It is an object of the present invention to overcome or ameliorate at least one of the disadvantages of the prior art, or to provide a useful alternative.
Preferred embodiments of the present invention may provide for improved possibilities for efficient and flexible generation of liquid and gaseous oxygen-rich air products in air separation systems having corresponding mixing columns.
Disclosure of the Invention
According to a first aspect, the present invention provides process for the low-temperature separation of air, in which an air separation system having a main heat exchanger and a distillation column system is used, which distillation column system comprises a high-pressure column operated at a first pressure level, a low-pressure column operated at a second, lower pressure level, and a mixing column, and in which an oxygen-rich stream having a first oxygen content is withdrawn in the liquid state from the low-pressure column and is fed in the liquid state with the first oxygen content into the mixing column, in addition, a first compressed-air stream is fed in the gaseous state into the mixing column and, in the mixing column, is sent in counterflow to the oxygen-rich stream having the first oxygen content, an oxygen-rich stream having a second oxygen content below the first oxygen content is withdrawn from the mixing column overhead and is passed out of the air separation system, the first compressed-air stream is formed using air that is compressed to a starting pressure level above the first pressure level and thereafter is cooled to a first temperature level, is fed at the first temperature level to a first turbine and is expanded in the first turbine, and a liquid oxygen-rich air product is passed in the liquid state out of the air separation system at least at times, 3a wherein - a second compressed-air stream is fed into the high-pressure column, which second compressed-air stream is likewise formed using the air that is compressed to the starting pressure level and thereafter cooled to the first temperature level and expanded in the first turbine, - a third compressed-air stream is fed into the low-pressure column, which third compressed-air stream is formed using air that is compressed to the starting pressure level and thereafter cooled to a second temperature level, fed at the second temperature level to a second turbine, expanded in the second turbine and cooled further in the main heat exchanger to a third temperature level, - the air is expanded in the first turbine to the first pressure level and in the second turbine to the second pressure level, and the mixing column is operated at the first pressure level or a third pressure level that differs from the first pressure level by at most 1 bar, and - in that the first temperature level is at least 20 K below the second temperature level.
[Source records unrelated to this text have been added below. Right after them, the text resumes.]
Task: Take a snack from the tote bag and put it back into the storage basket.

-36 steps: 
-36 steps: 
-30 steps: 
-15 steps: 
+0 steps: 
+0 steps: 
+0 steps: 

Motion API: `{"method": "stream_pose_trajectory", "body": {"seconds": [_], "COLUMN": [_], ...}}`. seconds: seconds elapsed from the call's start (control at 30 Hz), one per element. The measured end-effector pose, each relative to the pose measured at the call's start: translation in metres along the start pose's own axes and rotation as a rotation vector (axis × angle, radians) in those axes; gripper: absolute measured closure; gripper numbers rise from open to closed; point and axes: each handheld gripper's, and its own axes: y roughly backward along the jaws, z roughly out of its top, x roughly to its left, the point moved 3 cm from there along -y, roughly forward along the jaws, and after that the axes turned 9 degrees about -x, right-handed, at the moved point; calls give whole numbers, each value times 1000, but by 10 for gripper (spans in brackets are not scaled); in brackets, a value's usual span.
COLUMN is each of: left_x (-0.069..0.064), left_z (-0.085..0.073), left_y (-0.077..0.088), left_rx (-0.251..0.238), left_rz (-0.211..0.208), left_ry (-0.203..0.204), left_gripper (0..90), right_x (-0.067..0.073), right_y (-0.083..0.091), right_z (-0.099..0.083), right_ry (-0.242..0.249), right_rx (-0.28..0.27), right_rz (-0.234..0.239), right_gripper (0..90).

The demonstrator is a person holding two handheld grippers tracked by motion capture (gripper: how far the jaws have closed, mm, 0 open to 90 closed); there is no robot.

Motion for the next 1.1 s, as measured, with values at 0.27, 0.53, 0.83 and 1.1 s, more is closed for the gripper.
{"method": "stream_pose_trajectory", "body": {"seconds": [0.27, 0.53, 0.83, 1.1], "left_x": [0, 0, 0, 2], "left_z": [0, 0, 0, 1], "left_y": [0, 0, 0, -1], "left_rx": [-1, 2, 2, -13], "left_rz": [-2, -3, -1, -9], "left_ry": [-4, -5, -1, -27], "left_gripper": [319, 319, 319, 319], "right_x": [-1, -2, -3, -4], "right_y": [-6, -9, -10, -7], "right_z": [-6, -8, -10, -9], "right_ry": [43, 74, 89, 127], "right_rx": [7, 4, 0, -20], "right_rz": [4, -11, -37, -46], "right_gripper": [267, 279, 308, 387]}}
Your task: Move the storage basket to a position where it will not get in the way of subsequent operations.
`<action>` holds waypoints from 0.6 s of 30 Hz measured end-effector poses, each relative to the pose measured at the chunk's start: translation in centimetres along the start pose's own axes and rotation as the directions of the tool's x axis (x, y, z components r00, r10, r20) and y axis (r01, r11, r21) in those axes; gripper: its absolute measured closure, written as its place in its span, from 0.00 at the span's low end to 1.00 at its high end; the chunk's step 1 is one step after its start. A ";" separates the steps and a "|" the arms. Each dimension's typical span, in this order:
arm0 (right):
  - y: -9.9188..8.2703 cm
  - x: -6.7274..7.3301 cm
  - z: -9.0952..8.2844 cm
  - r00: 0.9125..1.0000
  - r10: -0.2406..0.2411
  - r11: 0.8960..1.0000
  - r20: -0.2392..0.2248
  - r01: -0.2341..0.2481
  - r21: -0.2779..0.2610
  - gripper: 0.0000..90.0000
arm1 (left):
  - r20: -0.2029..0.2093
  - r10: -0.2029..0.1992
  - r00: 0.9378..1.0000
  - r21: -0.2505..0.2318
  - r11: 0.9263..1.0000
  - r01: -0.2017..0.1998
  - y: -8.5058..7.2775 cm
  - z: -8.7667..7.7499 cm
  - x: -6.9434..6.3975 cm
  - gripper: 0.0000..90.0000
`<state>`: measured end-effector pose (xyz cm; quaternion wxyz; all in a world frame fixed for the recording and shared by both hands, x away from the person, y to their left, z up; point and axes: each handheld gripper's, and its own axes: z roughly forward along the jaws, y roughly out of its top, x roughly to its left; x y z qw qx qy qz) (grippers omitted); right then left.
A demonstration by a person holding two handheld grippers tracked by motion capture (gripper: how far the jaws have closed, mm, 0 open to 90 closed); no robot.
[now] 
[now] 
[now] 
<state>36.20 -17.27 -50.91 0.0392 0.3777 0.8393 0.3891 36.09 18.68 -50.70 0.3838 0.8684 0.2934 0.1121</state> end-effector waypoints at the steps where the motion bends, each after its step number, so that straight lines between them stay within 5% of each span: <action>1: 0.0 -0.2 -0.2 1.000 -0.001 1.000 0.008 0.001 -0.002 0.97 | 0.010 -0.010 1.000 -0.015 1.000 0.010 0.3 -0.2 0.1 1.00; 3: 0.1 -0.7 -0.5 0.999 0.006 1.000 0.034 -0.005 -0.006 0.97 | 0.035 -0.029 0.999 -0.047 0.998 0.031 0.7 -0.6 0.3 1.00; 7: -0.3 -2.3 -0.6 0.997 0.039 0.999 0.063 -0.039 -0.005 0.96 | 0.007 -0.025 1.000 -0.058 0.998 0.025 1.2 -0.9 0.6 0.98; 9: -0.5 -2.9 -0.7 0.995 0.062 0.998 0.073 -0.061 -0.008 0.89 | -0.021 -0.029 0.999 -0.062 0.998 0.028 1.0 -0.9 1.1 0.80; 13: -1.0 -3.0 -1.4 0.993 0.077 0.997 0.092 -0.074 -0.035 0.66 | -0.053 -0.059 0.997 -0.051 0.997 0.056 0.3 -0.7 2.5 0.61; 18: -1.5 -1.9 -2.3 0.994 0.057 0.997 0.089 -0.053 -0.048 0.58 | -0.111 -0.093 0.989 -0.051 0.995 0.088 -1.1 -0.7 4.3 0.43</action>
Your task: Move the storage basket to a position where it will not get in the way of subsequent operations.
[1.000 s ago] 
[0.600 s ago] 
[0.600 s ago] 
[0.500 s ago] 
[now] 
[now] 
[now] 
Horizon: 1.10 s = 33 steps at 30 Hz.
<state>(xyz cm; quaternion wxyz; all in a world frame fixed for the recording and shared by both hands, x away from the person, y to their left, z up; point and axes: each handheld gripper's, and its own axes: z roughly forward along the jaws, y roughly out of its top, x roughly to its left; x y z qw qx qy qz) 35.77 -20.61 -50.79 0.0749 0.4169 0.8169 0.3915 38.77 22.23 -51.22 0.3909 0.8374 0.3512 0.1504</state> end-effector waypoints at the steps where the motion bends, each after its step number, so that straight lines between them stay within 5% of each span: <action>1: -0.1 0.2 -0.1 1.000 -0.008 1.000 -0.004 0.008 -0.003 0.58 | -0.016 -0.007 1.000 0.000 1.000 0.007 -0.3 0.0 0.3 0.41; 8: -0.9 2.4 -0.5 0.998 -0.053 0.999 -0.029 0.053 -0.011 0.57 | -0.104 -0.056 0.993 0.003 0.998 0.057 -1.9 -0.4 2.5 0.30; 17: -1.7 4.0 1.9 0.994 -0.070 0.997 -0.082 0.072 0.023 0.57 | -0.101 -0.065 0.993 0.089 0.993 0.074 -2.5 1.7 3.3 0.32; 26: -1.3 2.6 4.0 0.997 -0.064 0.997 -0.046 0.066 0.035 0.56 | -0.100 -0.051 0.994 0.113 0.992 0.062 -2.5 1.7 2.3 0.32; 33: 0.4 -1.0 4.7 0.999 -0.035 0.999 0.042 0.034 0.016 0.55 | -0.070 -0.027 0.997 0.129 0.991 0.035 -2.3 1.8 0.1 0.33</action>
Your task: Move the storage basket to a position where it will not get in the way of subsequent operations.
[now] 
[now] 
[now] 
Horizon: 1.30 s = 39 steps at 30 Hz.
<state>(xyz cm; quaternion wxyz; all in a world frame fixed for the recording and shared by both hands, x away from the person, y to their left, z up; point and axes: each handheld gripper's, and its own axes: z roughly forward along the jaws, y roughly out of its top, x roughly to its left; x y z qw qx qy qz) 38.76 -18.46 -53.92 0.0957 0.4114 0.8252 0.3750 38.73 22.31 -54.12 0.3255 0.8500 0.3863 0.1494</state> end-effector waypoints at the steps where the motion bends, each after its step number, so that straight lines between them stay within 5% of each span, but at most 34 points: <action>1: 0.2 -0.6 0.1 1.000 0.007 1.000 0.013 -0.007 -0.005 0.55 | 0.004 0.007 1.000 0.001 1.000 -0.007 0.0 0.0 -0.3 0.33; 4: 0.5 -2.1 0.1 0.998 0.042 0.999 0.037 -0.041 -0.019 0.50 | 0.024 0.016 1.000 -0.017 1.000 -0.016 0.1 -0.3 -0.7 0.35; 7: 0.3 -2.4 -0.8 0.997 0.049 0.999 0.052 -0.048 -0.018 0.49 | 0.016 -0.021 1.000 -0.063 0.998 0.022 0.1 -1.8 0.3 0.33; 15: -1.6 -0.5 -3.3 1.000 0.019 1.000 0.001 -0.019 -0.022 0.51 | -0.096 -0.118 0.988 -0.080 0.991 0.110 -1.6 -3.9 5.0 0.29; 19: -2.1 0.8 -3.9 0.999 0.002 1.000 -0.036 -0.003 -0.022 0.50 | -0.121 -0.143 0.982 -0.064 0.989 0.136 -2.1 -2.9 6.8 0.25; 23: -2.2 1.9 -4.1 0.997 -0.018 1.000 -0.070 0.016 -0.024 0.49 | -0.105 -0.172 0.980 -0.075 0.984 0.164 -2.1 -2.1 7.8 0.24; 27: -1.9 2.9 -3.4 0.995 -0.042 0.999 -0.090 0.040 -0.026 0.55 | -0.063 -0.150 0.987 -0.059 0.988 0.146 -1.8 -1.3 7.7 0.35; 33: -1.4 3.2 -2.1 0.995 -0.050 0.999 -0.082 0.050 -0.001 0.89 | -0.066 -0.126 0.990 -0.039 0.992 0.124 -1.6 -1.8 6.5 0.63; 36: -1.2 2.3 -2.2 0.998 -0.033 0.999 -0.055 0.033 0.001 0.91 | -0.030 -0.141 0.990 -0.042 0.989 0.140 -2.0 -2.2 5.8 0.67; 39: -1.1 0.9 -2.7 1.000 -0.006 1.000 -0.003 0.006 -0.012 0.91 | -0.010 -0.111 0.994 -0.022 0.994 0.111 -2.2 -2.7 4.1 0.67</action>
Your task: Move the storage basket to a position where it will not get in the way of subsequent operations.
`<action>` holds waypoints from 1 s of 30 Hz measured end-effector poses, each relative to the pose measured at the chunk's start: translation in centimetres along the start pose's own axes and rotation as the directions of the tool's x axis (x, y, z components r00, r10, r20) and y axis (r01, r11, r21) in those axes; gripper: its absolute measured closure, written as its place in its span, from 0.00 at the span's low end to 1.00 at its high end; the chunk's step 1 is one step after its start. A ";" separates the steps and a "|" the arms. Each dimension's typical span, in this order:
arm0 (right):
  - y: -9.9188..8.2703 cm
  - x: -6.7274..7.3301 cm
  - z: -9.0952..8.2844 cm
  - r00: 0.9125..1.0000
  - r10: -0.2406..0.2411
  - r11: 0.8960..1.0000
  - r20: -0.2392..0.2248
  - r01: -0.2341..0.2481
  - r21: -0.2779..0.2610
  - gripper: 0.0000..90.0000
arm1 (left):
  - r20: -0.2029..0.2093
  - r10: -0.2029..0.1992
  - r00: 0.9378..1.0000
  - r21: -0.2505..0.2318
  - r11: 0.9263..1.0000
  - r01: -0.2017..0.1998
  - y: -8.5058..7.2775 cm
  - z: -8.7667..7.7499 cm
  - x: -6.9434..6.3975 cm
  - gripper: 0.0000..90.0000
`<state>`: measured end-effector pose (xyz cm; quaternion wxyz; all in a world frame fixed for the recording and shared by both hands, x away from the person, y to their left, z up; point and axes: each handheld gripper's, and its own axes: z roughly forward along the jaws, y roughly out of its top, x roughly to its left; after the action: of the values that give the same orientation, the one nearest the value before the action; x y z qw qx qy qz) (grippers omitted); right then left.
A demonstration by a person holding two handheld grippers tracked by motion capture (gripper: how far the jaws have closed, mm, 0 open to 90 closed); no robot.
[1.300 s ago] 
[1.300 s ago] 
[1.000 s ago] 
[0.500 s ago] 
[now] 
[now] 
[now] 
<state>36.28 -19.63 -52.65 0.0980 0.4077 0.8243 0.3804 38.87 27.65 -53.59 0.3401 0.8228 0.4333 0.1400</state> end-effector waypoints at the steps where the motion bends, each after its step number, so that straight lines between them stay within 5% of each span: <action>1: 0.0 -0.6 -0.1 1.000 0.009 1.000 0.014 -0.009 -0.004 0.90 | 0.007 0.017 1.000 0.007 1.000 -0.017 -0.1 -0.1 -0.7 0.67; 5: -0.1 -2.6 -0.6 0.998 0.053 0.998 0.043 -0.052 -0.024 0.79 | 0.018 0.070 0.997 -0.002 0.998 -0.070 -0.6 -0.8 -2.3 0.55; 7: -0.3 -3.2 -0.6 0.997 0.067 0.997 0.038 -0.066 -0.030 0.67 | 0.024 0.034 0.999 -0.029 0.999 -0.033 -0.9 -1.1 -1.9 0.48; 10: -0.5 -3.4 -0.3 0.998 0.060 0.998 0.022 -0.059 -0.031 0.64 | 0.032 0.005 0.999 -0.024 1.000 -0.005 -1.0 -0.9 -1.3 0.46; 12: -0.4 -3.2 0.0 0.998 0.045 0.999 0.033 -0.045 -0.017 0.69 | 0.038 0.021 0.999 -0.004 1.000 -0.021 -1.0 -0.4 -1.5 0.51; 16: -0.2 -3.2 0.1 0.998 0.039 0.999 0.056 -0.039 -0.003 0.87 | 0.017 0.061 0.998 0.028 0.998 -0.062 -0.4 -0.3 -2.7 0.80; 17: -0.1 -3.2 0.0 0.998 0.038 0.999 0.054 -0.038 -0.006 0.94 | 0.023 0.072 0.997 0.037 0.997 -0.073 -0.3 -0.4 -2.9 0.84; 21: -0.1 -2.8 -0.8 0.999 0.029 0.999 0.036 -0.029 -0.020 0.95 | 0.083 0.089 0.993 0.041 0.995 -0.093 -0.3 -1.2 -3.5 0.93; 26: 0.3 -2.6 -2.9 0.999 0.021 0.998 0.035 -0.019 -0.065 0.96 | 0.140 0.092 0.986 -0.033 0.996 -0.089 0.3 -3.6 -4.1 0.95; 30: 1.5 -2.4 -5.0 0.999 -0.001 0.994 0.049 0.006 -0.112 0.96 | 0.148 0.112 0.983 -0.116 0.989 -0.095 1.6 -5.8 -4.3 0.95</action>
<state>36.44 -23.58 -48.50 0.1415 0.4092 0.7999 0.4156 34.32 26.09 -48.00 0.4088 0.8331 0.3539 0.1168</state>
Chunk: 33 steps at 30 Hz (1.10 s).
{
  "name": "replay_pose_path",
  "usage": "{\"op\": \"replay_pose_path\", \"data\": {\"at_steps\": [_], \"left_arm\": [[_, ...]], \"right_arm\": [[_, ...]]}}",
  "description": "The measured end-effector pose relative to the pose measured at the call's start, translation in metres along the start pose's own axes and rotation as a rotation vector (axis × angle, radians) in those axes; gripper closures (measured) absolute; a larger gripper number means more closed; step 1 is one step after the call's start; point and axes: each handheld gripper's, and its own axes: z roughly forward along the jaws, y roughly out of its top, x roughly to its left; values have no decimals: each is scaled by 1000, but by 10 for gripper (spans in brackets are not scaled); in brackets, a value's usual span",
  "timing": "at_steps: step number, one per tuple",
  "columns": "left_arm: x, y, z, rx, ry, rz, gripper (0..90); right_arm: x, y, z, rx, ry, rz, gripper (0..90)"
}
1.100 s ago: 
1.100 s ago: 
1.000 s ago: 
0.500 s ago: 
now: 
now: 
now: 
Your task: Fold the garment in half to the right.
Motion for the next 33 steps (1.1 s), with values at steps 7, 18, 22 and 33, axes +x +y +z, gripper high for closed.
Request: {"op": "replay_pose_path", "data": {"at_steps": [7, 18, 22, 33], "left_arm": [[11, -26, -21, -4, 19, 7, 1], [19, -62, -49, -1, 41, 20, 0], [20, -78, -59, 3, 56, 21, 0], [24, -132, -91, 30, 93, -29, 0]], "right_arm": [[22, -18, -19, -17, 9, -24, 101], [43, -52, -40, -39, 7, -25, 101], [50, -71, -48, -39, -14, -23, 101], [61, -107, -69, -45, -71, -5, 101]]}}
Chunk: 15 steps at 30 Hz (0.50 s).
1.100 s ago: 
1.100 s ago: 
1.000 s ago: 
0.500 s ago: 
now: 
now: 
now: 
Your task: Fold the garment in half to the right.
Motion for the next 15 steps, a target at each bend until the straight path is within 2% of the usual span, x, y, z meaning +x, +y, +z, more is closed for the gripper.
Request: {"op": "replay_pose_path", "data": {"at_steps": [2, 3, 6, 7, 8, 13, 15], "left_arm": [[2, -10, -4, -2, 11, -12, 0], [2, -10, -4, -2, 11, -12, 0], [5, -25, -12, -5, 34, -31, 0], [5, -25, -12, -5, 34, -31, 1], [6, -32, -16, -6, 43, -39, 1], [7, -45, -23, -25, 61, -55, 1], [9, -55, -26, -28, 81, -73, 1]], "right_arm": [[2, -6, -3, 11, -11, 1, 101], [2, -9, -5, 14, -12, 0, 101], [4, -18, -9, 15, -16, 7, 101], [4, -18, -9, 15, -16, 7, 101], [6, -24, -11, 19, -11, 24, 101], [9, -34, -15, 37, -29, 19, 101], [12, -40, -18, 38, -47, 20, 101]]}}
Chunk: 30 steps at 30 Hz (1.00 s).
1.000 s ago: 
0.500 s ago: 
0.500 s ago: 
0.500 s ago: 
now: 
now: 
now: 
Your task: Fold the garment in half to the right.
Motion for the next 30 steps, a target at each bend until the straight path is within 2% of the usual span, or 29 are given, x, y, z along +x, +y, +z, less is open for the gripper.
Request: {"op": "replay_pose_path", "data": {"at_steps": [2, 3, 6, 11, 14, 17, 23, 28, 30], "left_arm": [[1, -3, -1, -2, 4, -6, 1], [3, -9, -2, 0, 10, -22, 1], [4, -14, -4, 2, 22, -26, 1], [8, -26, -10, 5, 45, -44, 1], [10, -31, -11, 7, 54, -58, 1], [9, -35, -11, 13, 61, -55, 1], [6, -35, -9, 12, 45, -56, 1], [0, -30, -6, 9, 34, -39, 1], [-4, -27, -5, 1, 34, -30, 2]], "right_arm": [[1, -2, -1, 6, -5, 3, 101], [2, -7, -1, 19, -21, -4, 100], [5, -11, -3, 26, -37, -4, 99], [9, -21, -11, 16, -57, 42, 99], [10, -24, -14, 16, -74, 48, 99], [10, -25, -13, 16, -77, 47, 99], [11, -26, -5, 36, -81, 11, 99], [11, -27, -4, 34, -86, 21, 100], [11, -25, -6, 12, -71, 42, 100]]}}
According to a second aspect, the present invention provides air separation system having a main heat exchanger and a distillation column system that comprises a high-pressure column equipped for operation at a first pressure level, a low-pressure column equipped for operation at a second, lower pressure level, and a mixing column, and in which means are provided that are equipped to withdraw in the liquid state an oxygen-rich stream having a first oxygen content from the low-pressure column and to feed it in the liquid state with the first oxygen content into the mixing column, in addition, to feed a first compressed-air stream in the gaseous state into the mixing column and, in the mixing column, to send it in counterflow to the oxygen-rich stream having the first oxygen content, to withdraw from the mixing column overhead an oxygen-rich stream having a second oxygen content below the first oxygen content and to pass it out of the air separation system, 3b to form the first compressed-air stream using air that is compressed to a starting pressure level above the first pressure level and thereafter is cooled to a first temperature level, is fed at the first temperature level to a first turbine and is expanded in the first turbine, and to pass a liquid oxygen-rich air product in the liquid state out of the air separation system at least at times, wherein means that are equipped to feed a second compressed-air stream into the high-pressure column and to form this second compressed-air stream likewise using the air that is compressed to the starting pressure level and thereafter cooled to the first temperature level and expanded in the first turbine, - to feed a third compressed-air stream into the low-pressure column and form this third compressed-air stream using air that is compressed to the starting pressure level and thereafter cooled to a second temperature level, fed at the second temperature level to a second turbine, expanded in the second turbine and cooled further in the main heat exchanger to a third temperature level, - to expand the air in the first turbine to the first pressure level and in the second turbine to the second pressure level and to operate the mixing column at the first pressure level or a third pressure level that differs from the first pressure level by at most 1 bar, and in that the first temperature level is at least 20 K below the second temperature level.
Unless the context clearly requires otherwise, throughout the description and the claims, the words “comprise”, “comprising", and the like are to be construed in an inclusive sense as opposed to an exclusive or exhaustive sense; that is to say, in the sense of “including, but not limited to”.
Embodiments of the present invention propose a process for obtaining a liquid oxygen-rich and a gaseous oxygen-rich air product in an air separation system, and an air separation system equipped for carrying out such a process.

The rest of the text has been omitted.